The Oakland man had a “medical emergency” after a “scuffle” after cops attempted to apprehend him and place his hands behind his back, according to police. Gonzalez was detained without the use of any guns, according to police. The officers’ weight being placed on top of Gonzalez was not stated.
Gonzalez was apprehended on the 800 block of Oak Street about 10:45 a.m., according to Alameda police, after officers responded to two different calls of an intoxicated individual accused of robbery.
The three officers involved have been placed on paid unpaid leave, according to a statement released by the Alameda Police Department last week.
In the meantime, the city of Alameda has retained Louise Renne of Renne Public Law Group in San Francisco to conduct an investigative inquiry in addition to the Alameda County Sheriff and District Attorney that will be prosecuting Gonzalez’s murder.
Interim Chief Randy Fenn said that the “primary duty of police officers,” is to defend human life, and he expressed his condolences to Gonzalez’s family in a tweet.
Sherwin sees several similarities to the George Floyd scenario, not only about how Gonzalez claims to have died, but also in the Alameda police account, or lack thereof.

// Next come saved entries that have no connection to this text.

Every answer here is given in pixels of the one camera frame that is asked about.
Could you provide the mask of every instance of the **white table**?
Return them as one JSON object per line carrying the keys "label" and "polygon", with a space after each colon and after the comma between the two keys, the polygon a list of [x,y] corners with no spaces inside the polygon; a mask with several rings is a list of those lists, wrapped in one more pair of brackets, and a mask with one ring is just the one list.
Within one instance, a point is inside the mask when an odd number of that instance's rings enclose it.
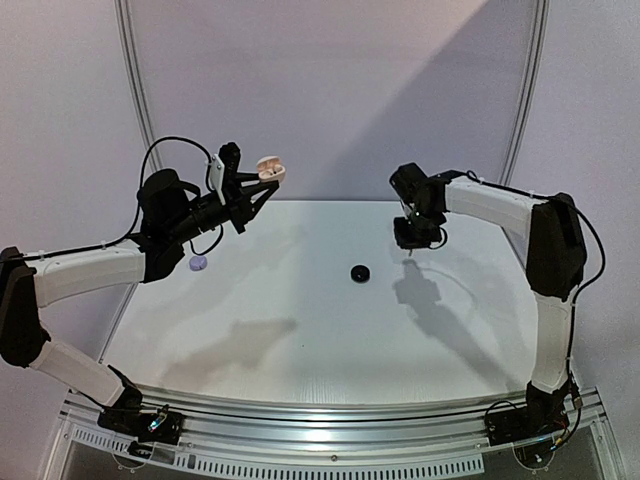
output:
{"label": "white table", "polygon": [[[390,202],[272,201],[140,285],[105,355],[136,383],[258,401],[388,404],[522,390],[536,306],[502,231],[449,215],[448,244],[411,258]],[[203,249],[217,232],[199,238]],[[356,284],[350,270],[371,269]]]}

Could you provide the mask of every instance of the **black cable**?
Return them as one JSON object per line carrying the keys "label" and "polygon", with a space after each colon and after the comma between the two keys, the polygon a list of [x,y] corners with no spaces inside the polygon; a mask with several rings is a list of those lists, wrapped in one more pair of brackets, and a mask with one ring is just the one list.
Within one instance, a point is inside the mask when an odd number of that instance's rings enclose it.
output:
{"label": "black cable", "polygon": [[218,238],[216,238],[216,241],[213,242],[213,244],[202,253],[196,252],[195,247],[193,246],[193,241],[189,240],[189,247],[191,247],[191,253],[198,256],[202,256],[202,255],[206,255],[207,253],[210,253],[222,241],[223,235],[224,235],[224,227],[220,225],[220,234],[218,235]]}
{"label": "black cable", "polygon": [[207,187],[207,190],[209,192],[215,192],[215,189],[211,186],[211,183],[209,182],[209,175],[211,173],[211,166],[212,166],[212,162],[207,163],[207,168],[204,171],[204,186]]}
{"label": "black cable", "polygon": [[552,447],[553,451],[557,451],[561,446],[566,445],[567,442],[569,441],[569,439],[571,437],[573,437],[573,434],[576,433],[576,430],[578,430],[578,426],[580,425],[580,419],[582,418],[582,409],[579,408],[578,409],[578,416],[576,417],[576,421],[573,424],[573,428],[571,429],[571,431],[569,432],[569,435],[566,436],[566,438],[561,438],[561,442],[554,445],[554,447]]}
{"label": "black cable", "polygon": [[571,356],[571,349],[573,347],[573,328],[574,328],[575,314],[576,314],[575,305],[576,305],[576,302],[578,300],[578,296],[582,293],[582,291],[585,288],[587,288],[588,286],[592,285],[596,280],[598,280],[602,276],[602,274],[604,273],[604,270],[605,270],[605,268],[607,266],[607,256],[605,254],[604,245],[602,244],[602,240],[600,239],[600,236],[598,235],[598,232],[596,232],[595,227],[589,221],[589,219],[585,216],[585,214],[582,213],[578,208],[576,208],[575,206],[573,206],[573,205],[571,205],[569,203],[566,203],[566,205],[569,206],[571,209],[573,209],[576,212],[576,214],[582,219],[582,221],[585,223],[585,225],[587,225],[587,227],[589,228],[589,231],[593,235],[593,238],[596,241],[596,244],[598,245],[598,250],[600,250],[600,258],[601,258],[600,268],[598,269],[596,274],[593,277],[591,277],[589,280],[584,282],[582,285],[580,285],[580,287],[578,287],[578,290],[576,290],[575,295],[573,296],[573,305],[572,305],[572,309],[571,309],[571,336],[569,338],[569,350],[568,350],[569,355],[567,355],[567,357],[570,357]]}
{"label": "black cable", "polygon": [[427,247],[429,250],[440,250],[449,241],[449,234],[447,233],[447,231],[442,227],[439,227],[439,228],[440,228],[440,232],[442,233],[442,241],[435,247]]}
{"label": "black cable", "polygon": [[[151,152],[153,152],[153,149],[159,145],[162,142],[167,142],[167,141],[178,141],[178,142],[184,142],[184,143],[188,143],[189,145],[193,145],[194,147],[200,149],[207,157],[207,172],[209,171],[209,169],[211,168],[211,163],[213,161],[213,158],[211,157],[211,154],[209,153],[209,151],[203,147],[201,144],[199,144],[198,142],[196,142],[195,140],[191,140],[190,138],[186,138],[186,137],[179,137],[179,136],[175,136],[175,135],[169,135],[166,137],[161,137],[159,139],[157,139],[156,141],[154,141],[149,148],[147,149],[147,153],[145,153],[144,159],[142,161],[142,166],[140,168],[140,180],[138,182],[138,190],[140,188],[142,188],[142,184],[144,181],[144,171],[147,167],[147,163],[149,161],[149,158],[151,156]],[[131,224],[131,226],[129,227],[129,229],[127,230],[127,232],[122,235],[121,237],[119,237],[116,240],[112,240],[111,242],[106,242],[104,244],[95,244],[95,245],[87,245],[84,247],[77,247],[77,248],[69,248],[66,250],[57,250],[54,252],[47,252],[44,253],[43,255],[31,255],[31,256],[19,256],[19,257],[12,257],[12,258],[7,258],[4,259],[2,261],[0,261],[0,263],[6,263],[10,260],[17,260],[20,259],[22,261],[31,261],[31,260],[40,260],[41,258],[53,258],[53,257],[57,257],[60,255],[70,255],[73,253],[82,253],[82,252],[88,252],[91,250],[99,250],[102,248],[108,248],[108,247],[113,247],[115,245],[117,245],[118,243],[122,242],[123,240],[125,240],[132,232],[133,229],[136,227],[136,224],[138,223],[138,218],[140,217],[140,204],[138,204],[137,208],[136,208],[136,214],[133,218],[133,223]]]}
{"label": "black cable", "polygon": [[516,406],[515,403],[510,402],[509,400],[498,400],[497,402],[493,403],[489,408],[487,408],[484,412],[484,422],[485,425],[487,423],[487,417],[489,416],[489,412],[491,412],[491,410],[493,410],[494,408],[496,408],[498,405],[502,405],[502,404],[507,404],[509,406],[511,406],[514,410],[517,410],[518,407]]}
{"label": "black cable", "polygon": [[518,195],[526,195],[527,197],[535,198],[537,200],[549,200],[550,197],[545,195],[537,195],[531,192],[525,192],[524,190],[519,190],[517,188],[508,187],[507,185],[500,185],[499,183],[491,183],[484,180],[480,180],[476,172],[473,170],[467,170],[466,176],[469,180],[472,180],[480,185],[486,185],[488,187],[497,188],[498,190],[504,190],[505,192],[517,193]]}
{"label": "black cable", "polygon": [[109,410],[110,412],[131,412],[131,413],[154,413],[154,410],[145,412],[145,410],[149,410],[149,409],[154,409],[156,408],[154,405],[150,405],[150,404],[146,404],[146,405],[140,405],[140,409],[137,408],[112,408],[112,407],[105,407],[104,405],[102,405],[101,403],[99,403],[98,401],[96,401],[93,397],[87,395],[86,393],[83,392],[78,392],[80,395],[82,395],[83,397],[85,397],[87,400],[90,400],[91,403],[95,404],[96,406],[100,407],[102,410],[107,411]]}

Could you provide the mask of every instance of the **purple object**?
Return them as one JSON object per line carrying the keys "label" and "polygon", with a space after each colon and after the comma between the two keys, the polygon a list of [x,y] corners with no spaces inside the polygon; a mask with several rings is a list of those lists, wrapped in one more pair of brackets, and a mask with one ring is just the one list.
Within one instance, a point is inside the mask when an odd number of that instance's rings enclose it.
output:
{"label": "purple object", "polygon": [[189,268],[192,272],[204,270],[205,268],[207,268],[207,257],[203,255],[196,255],[195,257],[191,257],[191,260],[189,260]]}

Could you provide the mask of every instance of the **vent grille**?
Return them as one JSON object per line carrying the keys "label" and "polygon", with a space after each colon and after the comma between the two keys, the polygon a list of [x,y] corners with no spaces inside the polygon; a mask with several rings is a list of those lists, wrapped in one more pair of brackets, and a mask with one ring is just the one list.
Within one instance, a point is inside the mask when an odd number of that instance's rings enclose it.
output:
{"label": "vent grille", "polygon": [[[76,425],[73,440],[99,450],[129,457],[127,454],[129,442],[114,438],[109,433]],[[171,465],[154,460],[149,460],[148,463],[229,480],[421,480],[457,478],[484,473],[484,463],[480,454],[389,467],[301,466],[287,468],[222,461],[199,453],[184,452],[176,452]]]}

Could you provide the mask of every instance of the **cable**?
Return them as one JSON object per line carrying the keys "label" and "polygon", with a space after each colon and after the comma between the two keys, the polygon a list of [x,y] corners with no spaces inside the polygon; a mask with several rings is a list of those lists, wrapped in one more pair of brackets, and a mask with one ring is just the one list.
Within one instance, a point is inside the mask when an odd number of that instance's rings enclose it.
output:
{"label": "cable", "polygon": [[215,192],[215,188],[213,188],[211,186],[211,183],[209,182],[209,175],[211,174],[211,165],[212,165],[212,161],[207,163],[207,168],[204,171],[204,186],[207,187],[207,190],[211,193]]}
{"label": "cable", "polygon": [[576,302],[578,300],[578,296],[584,291],[585,288],[592,285],[596,280],[598,280],[602,276],[607,266],[607,256],[604,251],[604,245],[602,244],[602,240],[600,239],[598,232],[596,232],[596,229],[591,224],[589,219],[585,216],[585,214],[571,204],[566,203],[566,205],[571,207],[576,212],[576,214],[587,225],[587,227],[589,228],[589,231],[591,231],[591,234],[593,235],[593,238],[596,241],[596,244],[598,245],[598,250],[600,250],[600,259],[601,259],[600,268],[598,269],[596,274],[593,277],[591,277],[589,280],[587,280],[585,283],[580,285],[580,287],[578,287],[578,290],[576,290],[575,295],[573,296],[573,302],[571,307],[571,335],[569,337],[569,348],[567,352],[568,353],[567,361],[568,361],[568,358],[571,356],[571,349],[573,347],[573,332],[574,332],[574,324],[575,324],[575,316],[576,316]]}
{"label": "cable", "polygon": [[559,422],[558,420],[556,420],[553,423],[555,423],[556,425],[562,427],[562,429],[563,429],[562,436],[565,436],[569,432],[569,424],[568,423]]}
{"label": "cable", "polygon": [[99,403],[98,401],[96,401],[95,399],[93,399],[91,396],[87,395],[84,392],[77,392],[80,395],[82,395],[83,397],[85,397],[87,400],[91,401],[91,403],[95,404],[96,406],[100,407],[100,409],[102,409],[103,411],[110,411],[110,412],[131,412],[131,413],[155,413],[156,410],[153,410],[154,408],[157,409],[157,407],[155,407],[155,405],[151,405],[151,404],[146,404],[146,405],[140,405],[140,408],[112,408],[112,407],[105,407],[104,405],[102,405],[101,403]]}
{"label": "cable", "polygon": [[576,433],[576,430],[578,430],[578,426],[580,425],[580,419],[582,418],[582,409],[579,408],[578,409],[578,416],[576,417],[576,421],[573,424],[573,428],[571,429],[571,431],[569,432],[569,435],[567,435],[566,437],[564,436],[564,434],[556,441],[556,443],[551,447],[552,451],[556,451],[558,450],[561,446],[566,445],[567,442],[569,441],[569,439],[571,437],[573,437],[573,434]]}
{"label": "cable", "polygon": [[[143,181],[144,181],[144,171],[147,167],[147,163],[149,161],[149,158],[151,157],[151,152],[153,152],[153,149],[159,145],[162,142],[167,142],[167,141],[178,141],[178,142],[183,142],[183,143],[188,143],[189,145],[193,145],[194,147],[200,149],[207,157],[207,171],[209,171],[209,169],[211,168],[211,162],[213,162],[213,158],[211,156],[211,154],[209,153],[209,151],[203,147],[201,144],[199,144],[198,142],[196,142],[195,140],[191,140],[190,138],[186,138],[186,137],[179,137],[179,136],[175,136],[175,135],[169,135],[166,137],[161,137],[159,139],[157,139],[156,141],[154,141],[149,148],[147,149],[147,152],[145,153],[144,159],[142,160],[142,166],[140,167],[140,180],[138,182],[138,190],[140,190],[142,188],[143,185]],[[108,248],[108,247],[113,247],[115,245],[117,245],[118,243],[122,242],[123,240],[125,240],[132,232],[133,229],[136,227],[136,224],[138,223],[138,218],[140,217],[140,204],[138,203],[138,206],[136,208],[136,214],[133,218],[133,223],[131,224],[131,226],[129,227],[129,229],[127,230],[127,232],[120,236],[118,239],[116,240],[112,240],[111,242],[107,242],[104,244],[96,244],[96,245],[87,245],[84,247],[77,247],[77,248],[69,248],[66,250],[57,250],[54,252],[48,252],[45,253],[43,255],[32,255],[32,256],[19,256],[19,257],[11,257],[11,258],[7,258],[4,259],[2,261],[0,261],[0,263],[6,263],[7,261],[10,260],[17,260],[20,259],[22,261],[30,261],[30,260],[40,260],[41,258],[53,258],[53,257],[57,257],[60,255],[70,255],[73,253],[82,253],[82,252],[88,252],[91,250],[100,250],[102,248]]]}
{"label": "cable", "polygon": [[224,235],[224,227],[220,225],[220,234],[218,235],[218,238],[216,238],[216,241],[213,242],[213,244],[202,253],[196,252],[195,247],[193,246],[193,241],[189,240],[189,247],[191,247],[191,253],[198,256],[202,256],[202,255],[206,255],[207,253],[210,253],[222,241],[223,235]]}
{"label": "cable", "polygon": [[497,402],[493,403],[489,408],[487,408],[484,412],[484,421],[485,424],[487,423],[487,418],[489,417],[489,412],[491,410],[493,410],[494,408],[496,408],[498,405],[502,405],[502,404],[507,404],[509,406],[511,406],[514,410],[518,410],[518,407],[516,406],[515,403],[510,402],[509,400],[498,400]]}
{"label": "cable", "polygon": [[440,228],[440,232],[442,233],[442,241],[436,247],[427,247],[429,250],[440,250],[449,241],[449,234],[447,233],[447,231],[442,227],[438,228]]}

The initial news release on Floyd’s death, named “Man Dies After Medical Incident During Police Interaction” was re-circulated on the internet moments after Chauvin was accused of murdering Floyd last May, revealing how police never revealed the whole account of Chauvin sitting on Floyd’s neck for nine minutes.
Any description of officers holding Floyd on the ground with a knee on his stomach, or any indication of how long this “interaction” continued, is missing from the almost 200-word post. It’s published in a passive manner, with glaring omissions about what happened.
Gonzalez’s fans are reading the Alameda police department’s news release in the same way.
“There was no relation to reality,” Sherwin said of the original police news release on Gonzalez’s death, which said that he died of a “medical emergency” after a scuffle. “Police often give a false narrative.”